## Work to be completed
From the first line to the last, please reproduce the material exactly, skipping the pictures.

*** Begin section ***

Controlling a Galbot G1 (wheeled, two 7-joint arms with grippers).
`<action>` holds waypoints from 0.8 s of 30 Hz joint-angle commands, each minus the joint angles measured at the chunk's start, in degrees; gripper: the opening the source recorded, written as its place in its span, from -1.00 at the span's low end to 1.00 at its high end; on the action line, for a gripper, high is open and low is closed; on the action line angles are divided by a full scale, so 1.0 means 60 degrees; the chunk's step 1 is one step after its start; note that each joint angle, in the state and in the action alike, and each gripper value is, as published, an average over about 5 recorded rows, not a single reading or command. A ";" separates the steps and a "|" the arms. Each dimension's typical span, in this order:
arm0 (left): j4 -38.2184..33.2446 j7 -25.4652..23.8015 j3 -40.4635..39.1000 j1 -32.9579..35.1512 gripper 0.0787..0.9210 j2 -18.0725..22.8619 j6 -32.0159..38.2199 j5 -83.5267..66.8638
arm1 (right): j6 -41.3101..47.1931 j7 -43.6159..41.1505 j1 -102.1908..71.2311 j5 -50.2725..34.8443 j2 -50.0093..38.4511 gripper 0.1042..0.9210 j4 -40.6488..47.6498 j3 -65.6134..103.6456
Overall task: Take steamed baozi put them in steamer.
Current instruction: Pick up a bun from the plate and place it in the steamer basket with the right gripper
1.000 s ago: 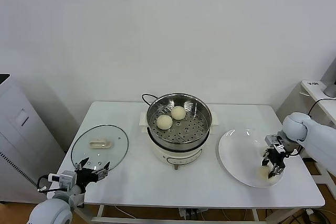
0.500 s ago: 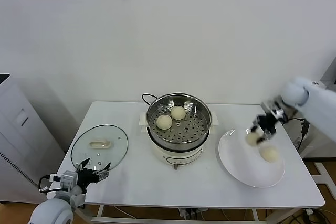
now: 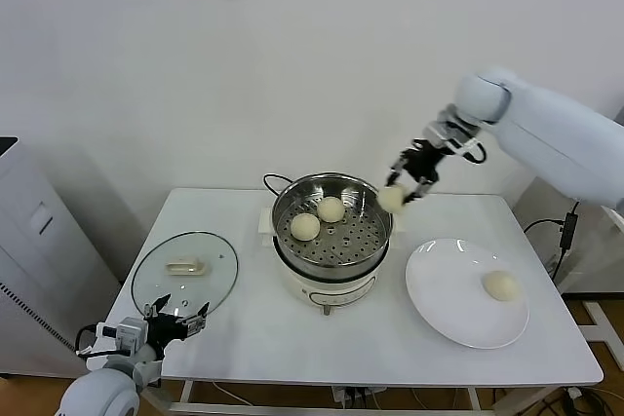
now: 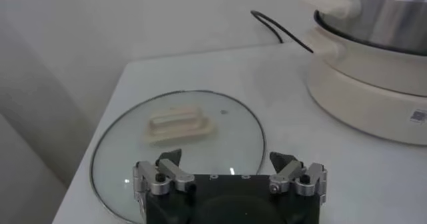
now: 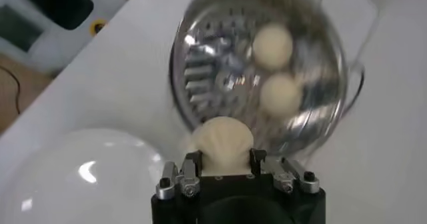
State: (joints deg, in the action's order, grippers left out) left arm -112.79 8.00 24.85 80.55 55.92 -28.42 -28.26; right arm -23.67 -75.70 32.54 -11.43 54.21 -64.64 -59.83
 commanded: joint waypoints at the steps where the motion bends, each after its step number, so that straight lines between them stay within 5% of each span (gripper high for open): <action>1: -0.0018 -0.0010 0.0028 0.0014 0.77 0.0005 0.0022 0.0002 | -0.2889 0.0048 0.0058 0.0860 0.1716 -0.13 -0.0451 0.0009; 9: -0.0028 -0.0013 0.0040 0.0013 0.77 0.0005 0.0031 0.0003 | -0.3823 0.0110 -0.0722 0.2249 0.1536 -0.13 -0.1623 0.0013; 24: -0.0041 -0.0016 0.0029 0.0009 0.77 0.0030 0.0027 0.0031 | -0.4159 0.0082 -0.2284 0.4227 0.1739 -0.13 -0.1611 0.0547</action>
State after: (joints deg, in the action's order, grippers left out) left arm -112.92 7.89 24.95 80.57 56.12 -28.23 -28.11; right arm -45.48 -75.19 23.98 6.22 63.38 -73.33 -57.77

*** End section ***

## Reply to the task
Controlling a Galbot G1 (wheeled, two 7-joint arms with grippers).
`<action>` holds waypoints from 0.8 s of 30 Hz joint-angle commands, each minus the joint angles measured at the chunk's start, in degrees; gripper: the opening the source recorded, written as its place in its span, from -1.00 at the span's low end to 1.00 at its high end; on the action line, for a gripper, high is open and low is closed; on the action line angles are divided by a full scale, so 1.0 means 60 degrees; the chunk's step 1 is one step after its start; note that each joint angle, in the state and in the action alike, and each gripper value is, as published, an average over about 5 recorded rows, not a single reading or command. A ";" separates the steps and a "|" the arms. Each dimension's typical span, in this order:
arm0 (left): j4 -38.2184..33.2446 j7 -25.4652..23.8015 j3 -40.4635..39.1000 j1 -32.9579..35.1512 gripper 0.0787..0.9210 j2 -18.0725..22.8619 j6 -32.0159..38.2199 j5 -83.5267..66.8638
arm1 (right): j6 -41.3101..47.1931 j7 -43.6159..41.1505 j1 -102.1908..71.2311 j5 -50.2725..34.8443 j2 -50.0093..38.4511 gripper 0.1042..0.9210 j4 -40.6488..47.6498 j3 -65.6134..103.6456
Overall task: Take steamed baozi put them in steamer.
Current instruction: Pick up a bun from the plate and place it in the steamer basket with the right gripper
1.000 s ago: 
0.500 s ago: 
now: 
now: 
now: 
State: (joints deg, in the action's order, grippers left out) left arm -112.79 8.00 24.85 80.55 55.92 -28.42 -28.26; right arm -23.67 -75.70 32.54 -11.43 54.21 -64.64 -59.83
 commanded: joint waypoints at the steps where the motion bends, each after its step number, so that straight lines between them stay within 5% of each span (gripper high for open): <action>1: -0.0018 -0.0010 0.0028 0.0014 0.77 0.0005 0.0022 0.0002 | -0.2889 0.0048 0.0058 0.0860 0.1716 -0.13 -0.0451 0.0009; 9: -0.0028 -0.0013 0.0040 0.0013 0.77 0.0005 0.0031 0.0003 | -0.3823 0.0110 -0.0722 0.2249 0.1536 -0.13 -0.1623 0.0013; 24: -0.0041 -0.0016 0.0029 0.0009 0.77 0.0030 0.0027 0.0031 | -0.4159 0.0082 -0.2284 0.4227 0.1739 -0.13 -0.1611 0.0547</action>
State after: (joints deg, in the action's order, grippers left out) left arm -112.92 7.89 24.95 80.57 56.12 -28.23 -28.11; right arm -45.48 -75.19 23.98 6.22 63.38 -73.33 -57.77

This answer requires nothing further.